When I teach golf, I always keep Mike Furyk in mind. His son Jim,
winner of the Doral-Ryder Open, is one of the best players in the
world, although he has a highly unorthodox swing. Mike, a PGA
teaching pro, had the wisdom to leave in place what his talented
son did naturally. Too often, instructors do just the opposite.
The problem is, perfect doesn't exist. Look at Bruce Lietzke,
with whom I roomed when we attended Houston and who was tied for
the lead at Doral in the first round before finishing ninth. He
has a bad grip, takes the club way inside and loops it to the
outside on his downswing. Yet no Tour player requires less
practice to retain an effective, repeatable swing. That's
because all those strange moves are natural to Bruce.
Colin Montgomerie has a hip slide on his backswing that 99% of
modern teachers would change immediately. He takes the club back
outside, way beyond parallel, and finishes as if he's holding a
sack of laundry. He has also finished first on the European
tour's money list for seven straight years.
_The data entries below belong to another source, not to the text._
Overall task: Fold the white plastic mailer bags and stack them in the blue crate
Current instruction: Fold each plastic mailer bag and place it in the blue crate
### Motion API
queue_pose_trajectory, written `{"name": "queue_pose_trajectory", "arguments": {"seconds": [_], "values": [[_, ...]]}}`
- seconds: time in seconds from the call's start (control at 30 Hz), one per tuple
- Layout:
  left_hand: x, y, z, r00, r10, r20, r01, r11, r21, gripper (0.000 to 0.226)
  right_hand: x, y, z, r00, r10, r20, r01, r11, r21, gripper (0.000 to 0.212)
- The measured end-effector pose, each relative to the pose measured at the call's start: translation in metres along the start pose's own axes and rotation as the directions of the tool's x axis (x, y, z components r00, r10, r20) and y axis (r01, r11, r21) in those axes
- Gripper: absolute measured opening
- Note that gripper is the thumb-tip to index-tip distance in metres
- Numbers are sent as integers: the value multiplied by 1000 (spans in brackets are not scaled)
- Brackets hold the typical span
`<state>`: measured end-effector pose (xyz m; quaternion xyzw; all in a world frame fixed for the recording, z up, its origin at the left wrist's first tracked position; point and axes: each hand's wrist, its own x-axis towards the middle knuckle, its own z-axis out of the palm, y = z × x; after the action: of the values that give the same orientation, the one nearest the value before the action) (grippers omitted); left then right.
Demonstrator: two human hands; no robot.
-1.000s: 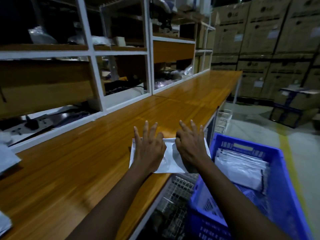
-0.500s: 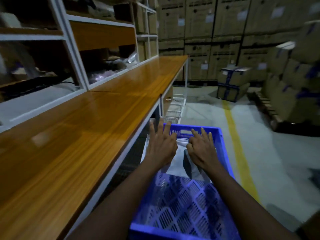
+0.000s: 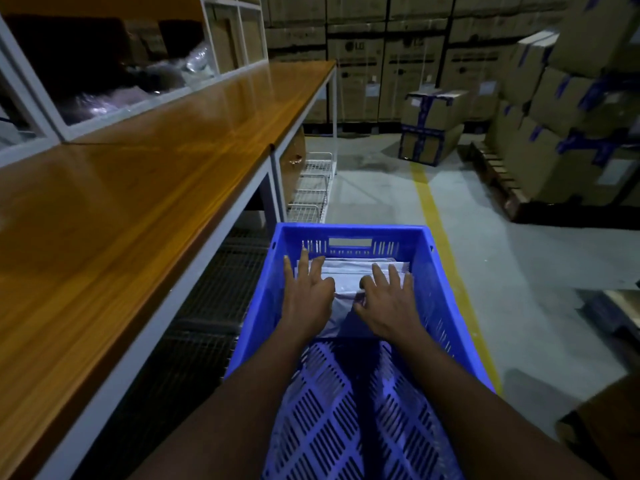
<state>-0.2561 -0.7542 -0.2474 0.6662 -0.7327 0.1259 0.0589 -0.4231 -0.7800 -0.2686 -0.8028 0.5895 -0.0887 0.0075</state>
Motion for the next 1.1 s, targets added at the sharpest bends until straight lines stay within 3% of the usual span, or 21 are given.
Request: {"name": "queue_pose_trajectory", "arguments": {"seconds": [0.2,0.3,0.37,0.53,0.63,0.7,0.83,1.1], "values": [[11,7,22,999,33,-19,-35,996,-86,29,9,10,23,998,36,-56,-42,992,-118,33],[5,2,38,987,112,118,-121,990,72,89,14,8,27,997,50,-66,-60,986,-157,33],[-3,-3,43,975,122,184,-154,974,169,107,13,6,31,996,41,-80,-54,984,-170,39],[-5,-1,51,973,-4,229,-48,974,221,105,2,16,50,996,-69,-61,56,977,-205,90],[-4,0,57,983,-36,179,-4,976,216,89,-2,18,58,996,-92,-9,89,977,-192,107],[-5,2,61,987,-26,155,-3,983,183,89,0,17,62,997,-72,-31,65,983,-171,111],[-6,1,63,985,16,172,-51,979,200,115,8,19,65,997,-14,-73,3,988,-152,107],[-1,0,64,987,-40,153,-5,959,282,113,8,21,66,999,-19,-44,10,982,-190,109]]}}
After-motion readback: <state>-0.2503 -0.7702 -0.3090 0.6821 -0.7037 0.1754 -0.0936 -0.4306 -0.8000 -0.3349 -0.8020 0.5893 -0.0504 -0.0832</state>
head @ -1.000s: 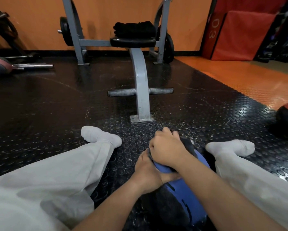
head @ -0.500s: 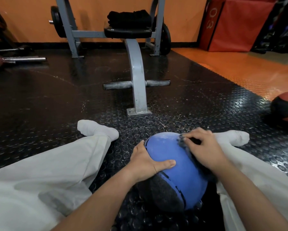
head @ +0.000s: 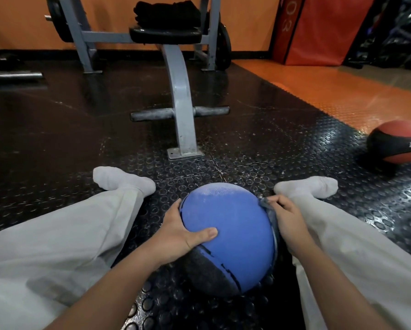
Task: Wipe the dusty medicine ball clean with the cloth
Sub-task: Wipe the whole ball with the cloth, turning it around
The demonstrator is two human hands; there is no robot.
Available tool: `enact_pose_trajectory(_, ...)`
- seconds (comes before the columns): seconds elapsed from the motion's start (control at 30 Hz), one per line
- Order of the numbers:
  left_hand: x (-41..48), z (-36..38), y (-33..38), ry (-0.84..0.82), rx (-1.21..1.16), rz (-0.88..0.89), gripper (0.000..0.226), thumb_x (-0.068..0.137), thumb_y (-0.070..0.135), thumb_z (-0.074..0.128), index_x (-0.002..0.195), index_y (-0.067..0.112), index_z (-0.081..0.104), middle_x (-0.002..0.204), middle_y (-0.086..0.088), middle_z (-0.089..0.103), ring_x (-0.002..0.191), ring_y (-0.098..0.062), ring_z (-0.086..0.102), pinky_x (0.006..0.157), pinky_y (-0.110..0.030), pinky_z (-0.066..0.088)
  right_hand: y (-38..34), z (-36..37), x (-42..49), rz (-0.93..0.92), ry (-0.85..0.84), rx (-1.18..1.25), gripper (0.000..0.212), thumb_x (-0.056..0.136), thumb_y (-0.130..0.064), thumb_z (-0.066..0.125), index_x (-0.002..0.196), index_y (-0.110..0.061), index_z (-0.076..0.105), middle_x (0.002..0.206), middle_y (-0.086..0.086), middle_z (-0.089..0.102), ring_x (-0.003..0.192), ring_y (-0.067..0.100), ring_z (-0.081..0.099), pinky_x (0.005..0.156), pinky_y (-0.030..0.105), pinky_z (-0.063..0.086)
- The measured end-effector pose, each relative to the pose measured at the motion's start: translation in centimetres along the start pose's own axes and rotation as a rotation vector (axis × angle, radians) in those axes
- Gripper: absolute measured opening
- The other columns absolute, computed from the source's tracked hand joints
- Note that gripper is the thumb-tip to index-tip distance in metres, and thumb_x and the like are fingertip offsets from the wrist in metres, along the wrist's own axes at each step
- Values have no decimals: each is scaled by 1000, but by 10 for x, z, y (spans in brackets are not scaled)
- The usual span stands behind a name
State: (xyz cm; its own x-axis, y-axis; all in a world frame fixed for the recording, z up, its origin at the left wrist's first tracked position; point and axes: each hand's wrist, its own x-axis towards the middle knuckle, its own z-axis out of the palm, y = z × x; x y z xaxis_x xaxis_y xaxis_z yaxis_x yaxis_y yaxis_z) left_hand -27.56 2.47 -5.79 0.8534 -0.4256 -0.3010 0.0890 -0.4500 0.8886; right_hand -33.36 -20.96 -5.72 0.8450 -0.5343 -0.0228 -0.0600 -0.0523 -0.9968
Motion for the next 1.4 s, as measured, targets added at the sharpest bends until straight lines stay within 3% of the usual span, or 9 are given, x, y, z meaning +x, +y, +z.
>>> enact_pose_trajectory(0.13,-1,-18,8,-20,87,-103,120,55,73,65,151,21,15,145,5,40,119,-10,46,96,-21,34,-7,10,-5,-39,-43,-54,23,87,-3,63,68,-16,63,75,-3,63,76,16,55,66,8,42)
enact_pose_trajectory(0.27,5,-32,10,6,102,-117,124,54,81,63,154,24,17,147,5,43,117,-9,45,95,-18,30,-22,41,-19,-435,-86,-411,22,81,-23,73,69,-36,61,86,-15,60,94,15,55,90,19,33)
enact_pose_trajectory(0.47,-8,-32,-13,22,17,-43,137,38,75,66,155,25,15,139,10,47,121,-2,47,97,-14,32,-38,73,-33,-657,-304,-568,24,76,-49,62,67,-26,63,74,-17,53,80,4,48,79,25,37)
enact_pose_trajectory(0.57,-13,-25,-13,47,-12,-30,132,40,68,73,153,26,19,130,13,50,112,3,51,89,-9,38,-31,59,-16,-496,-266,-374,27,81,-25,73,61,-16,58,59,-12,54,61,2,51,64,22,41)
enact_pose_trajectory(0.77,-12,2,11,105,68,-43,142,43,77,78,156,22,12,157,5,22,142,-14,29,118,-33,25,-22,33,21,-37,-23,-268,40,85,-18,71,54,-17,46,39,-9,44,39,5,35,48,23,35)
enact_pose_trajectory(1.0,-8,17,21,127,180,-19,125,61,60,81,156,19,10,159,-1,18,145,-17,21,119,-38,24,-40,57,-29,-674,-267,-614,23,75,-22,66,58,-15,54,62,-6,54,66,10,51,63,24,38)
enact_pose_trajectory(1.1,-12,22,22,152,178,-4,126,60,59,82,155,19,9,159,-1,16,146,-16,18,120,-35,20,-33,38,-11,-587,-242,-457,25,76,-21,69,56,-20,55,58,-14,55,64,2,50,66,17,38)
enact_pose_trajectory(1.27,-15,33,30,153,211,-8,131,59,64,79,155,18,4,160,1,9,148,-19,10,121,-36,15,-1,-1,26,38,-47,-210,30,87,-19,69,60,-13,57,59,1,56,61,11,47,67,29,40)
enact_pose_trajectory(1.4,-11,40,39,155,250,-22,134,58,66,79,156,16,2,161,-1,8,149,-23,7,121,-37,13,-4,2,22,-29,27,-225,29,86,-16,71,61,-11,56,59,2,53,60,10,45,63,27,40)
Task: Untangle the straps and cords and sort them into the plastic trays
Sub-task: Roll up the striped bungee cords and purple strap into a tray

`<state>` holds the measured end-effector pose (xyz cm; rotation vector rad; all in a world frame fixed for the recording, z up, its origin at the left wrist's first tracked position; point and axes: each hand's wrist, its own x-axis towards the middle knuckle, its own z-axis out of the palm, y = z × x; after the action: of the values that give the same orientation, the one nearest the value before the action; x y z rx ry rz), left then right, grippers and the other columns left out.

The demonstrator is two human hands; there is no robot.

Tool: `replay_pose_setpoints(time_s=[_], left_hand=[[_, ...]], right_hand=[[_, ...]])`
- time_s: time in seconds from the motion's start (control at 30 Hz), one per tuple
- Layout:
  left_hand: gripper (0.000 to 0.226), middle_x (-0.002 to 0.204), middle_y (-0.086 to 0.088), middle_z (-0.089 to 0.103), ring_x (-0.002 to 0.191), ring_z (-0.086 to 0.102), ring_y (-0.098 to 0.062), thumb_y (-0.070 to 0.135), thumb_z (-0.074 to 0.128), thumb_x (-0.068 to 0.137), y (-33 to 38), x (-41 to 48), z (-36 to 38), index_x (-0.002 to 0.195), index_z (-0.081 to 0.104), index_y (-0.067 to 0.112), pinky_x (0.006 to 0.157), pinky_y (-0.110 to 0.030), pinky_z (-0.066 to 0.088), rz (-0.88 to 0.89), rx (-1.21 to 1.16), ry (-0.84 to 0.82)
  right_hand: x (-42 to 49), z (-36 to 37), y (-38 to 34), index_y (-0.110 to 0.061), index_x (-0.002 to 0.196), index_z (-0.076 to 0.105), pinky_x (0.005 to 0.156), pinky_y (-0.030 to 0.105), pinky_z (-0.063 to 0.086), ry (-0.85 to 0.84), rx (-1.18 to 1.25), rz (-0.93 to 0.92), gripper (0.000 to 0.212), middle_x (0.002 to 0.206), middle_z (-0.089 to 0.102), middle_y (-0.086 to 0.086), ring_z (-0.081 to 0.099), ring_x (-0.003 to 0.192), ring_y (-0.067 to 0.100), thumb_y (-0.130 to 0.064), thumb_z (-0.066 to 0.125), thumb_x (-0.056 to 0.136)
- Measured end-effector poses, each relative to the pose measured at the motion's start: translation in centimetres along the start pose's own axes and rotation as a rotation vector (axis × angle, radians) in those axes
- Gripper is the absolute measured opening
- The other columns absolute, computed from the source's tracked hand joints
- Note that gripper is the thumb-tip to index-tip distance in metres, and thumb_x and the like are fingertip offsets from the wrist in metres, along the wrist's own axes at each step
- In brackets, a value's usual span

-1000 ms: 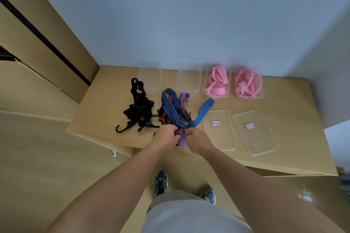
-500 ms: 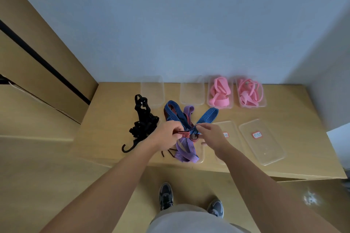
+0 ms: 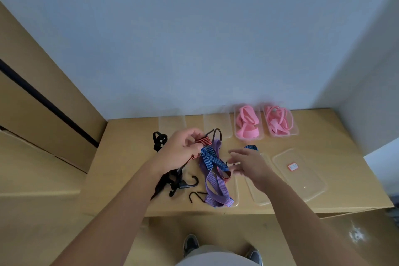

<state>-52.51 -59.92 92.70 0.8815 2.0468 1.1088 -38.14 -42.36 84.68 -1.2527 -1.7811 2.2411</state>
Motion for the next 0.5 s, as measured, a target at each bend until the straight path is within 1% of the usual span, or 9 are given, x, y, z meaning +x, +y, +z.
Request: replay_pose_setpoints(time_s=[0.07, 0.13, 0.23, 0.27, 0.33, 0.37, 0.4, 0.43, 0.5], left_hand=[[0.016, 0.099, -0.005, 0.076, 0.096, 0.074, -0.019, 0.005, 0.062, 0.098, 0.5, -0.2, -0.4, 0.11, 0.066, 0.015, 0.091, -0.031, 0.059, 0.011, -0.064, 0.009], [0.015, 0.099, -0.012, 0.077, 0.098, 0.074, -0.026, 0.0, 0.064, 0.096, 0.6, -0.4, -0.7, 0.109, 0.066, 0.006, 0.095, -0.039, 0.058, 0.039, -0.157, 0.036], [0.009, 0.1, -0.015, 0.076, 0.099, 0.072, -0.03, -0.006, 0.067, 0.092, 1.2, -0.8, -1.2, 0.098, 0.069, 0.0, 0.095, -0.036, 0.055, 0.14, -0.222, 0.062], [0.008, 0.103, -0.018, 0.073, 0.098, 0.071, -0.026, -0.01, 0.066, 0.09, 1.4, -0.8, -1.5, 0.094, 0.067, -0.003, 0.094, -0.033, 0.055, 0.179, -0.244, 0.071], [0.006, 0.106, -0.024, 0.067, 0.095, 0.067, -0.021, -0.018, 0.064, 0.088, 2.2, -0.9, -2.1, 0.089, 0.065, -0.012, 0.09, -0.03, 0.055, 0.245, -0.302, 0.086], [0.008, 0.105, -0.023, 0.066, 0.094, 0.066, -0.019, -0.02, 0.063, 0.086, 2.7, -0.9, -2.5, 0.086, 0.065, -0.012, 0.086, -0.029, 0.055, 0.267, -0.325, 0.096], [0.014, 0.102, -0.018, 0.067, 0.092, 0.066, -0.018, -0.022, 0.064, 0.085, 3.1, -0.9, -2.9, 0.083, 0.067, -0.008, 0.083, -0.027, 0.054, 0.288, -0.344, 0.114], [0.021, 0.101, -0.014, 0.066, 0.09, 0.066, -0.018, -0.024, 0.064, 0.083, 3.6, -1.0, -3.1, 0.08, 0.068, -0.003, 0.08, -0.025, 0.053, 0.306, -0.36, 0.14], [0.03, 0.104, -0.012, 0.064, 0.088, 0.066, -0.019, -0.027, 0.063, 0.08, 4.3, -1.0, -3.6, 0.077, 0.068, 0.002, 0.077, -0.023, 0.053, 0.323, -0.409, 0.195]], right_hand=[[-0.7, 1.0, -0.7, -0.005, 0.123, 0.064, 0.059, 0.027, 0.052, -0.08, 0.013, -0.019, 0.028, 0.082, 0.068, 0.01, 0.064, 0.06, 0.023, 0.0, 0.056, 0.096], [-1.3, 2.3, -1.4, -0.011, 0.129, 0.062, 0.063, 0.028, 0.054, -0.147, -0.048, -0.097, 0.038, 0.084, 0.069, 0.009, 0.068, 0.066, 0.022, 0.002, 0.061, 0.092], [-1.9, 4.4, -2.9, -0.025, 0.131, 0.058, 0.065, 0.022, 0.051, -0.129, -0.294, -0.31, 0.048, 0.085, 0.071, -0.004, 0.065, 0.066, 0.007, -0.007, 0.073, 0.089], [-2.1, 5.1, -3.5, -0.033, 0.126, 0.061, 0.064, 0.02, 0.049, -0.114, -0.375, -0.382, 0.047, 0.084, 0.071, -0.006, 0.063, 0.063, 0.003, -0.014, 0.077, 0.087], [-2.3, 6.4, -4.6, -0.041, 0.097, 0.067, 0.06, 0.017, 0.044, -0.076, -0.477, -0.514, 0.023, 0.077, 0.067, -0.007, 0.059, 0.059, 0.004, -0.024, 0.078, 0.086], [-2.5, 6.9, -5.1, -0.036, 0.084, 0.067, 0.058, 0.018, 0.042, -0.047, -0.501, -0.571, 0.014, 0.073, 0.062, -0.007, 0.055, 0.058, 0.004, -0.026, 0.076, 0.088], [-2.5, 7.3, -5.5, -0.027, 0.078, 0.066, 0.058, 0.021, 0.041, -0.02, -0.515, -0.616, 0.014, 0.071, 0.058, -0.005, 0.051, 0.057, 0.004, -0.028, 0.074, 0.089], [-2.5, 7.7, -5.9, -0.02, 0.078, 0.066, 0.059, 0.023, 0.041, -0.001, -0.515, -0.638, 0.018, 0.072, 0.055, -0.004, 0.049, 0.058, 0.004, -0.03, 0.073, 0.09], [-2.5, 8.2, -6.8, -0.019, 0.081, 0.068, 0.063, 0.028, 0.043, 0.034, -0.517, -0.664, 0.019, 0.079, 0.056, -0.001, 0.052, 0.063, 0.008, -0.033, 0.071, 0.093]])
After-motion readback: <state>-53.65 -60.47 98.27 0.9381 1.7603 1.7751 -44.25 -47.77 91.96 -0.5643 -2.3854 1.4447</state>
The list of imperfect swingers includes Nancy Lopez, Jack
Nicklaus, Arnold Palmer and Lee Trevino. Even Tiger Woods, who
has made some impressive swing changes in the last two years,
won a ton of tournaments with a closed club face and a left foot
that jumped sideways through impact.
March 13, 2000
Here's the point: A player with a manufactured swing usually
lacks one vital ingredient--athleticism. I believe that because
the unique moves that are part of so many of the swings of great
players are natural, the players have faith they will hold up
under the gun. As Trevino explained to me, "Nobody owns his
swing like I own mine."
We should remember that, by definition, greatness implies
difference more than sameness. Ask Mike Furyk.
Jim McLean is the director of golf at Doral Resort and Spa.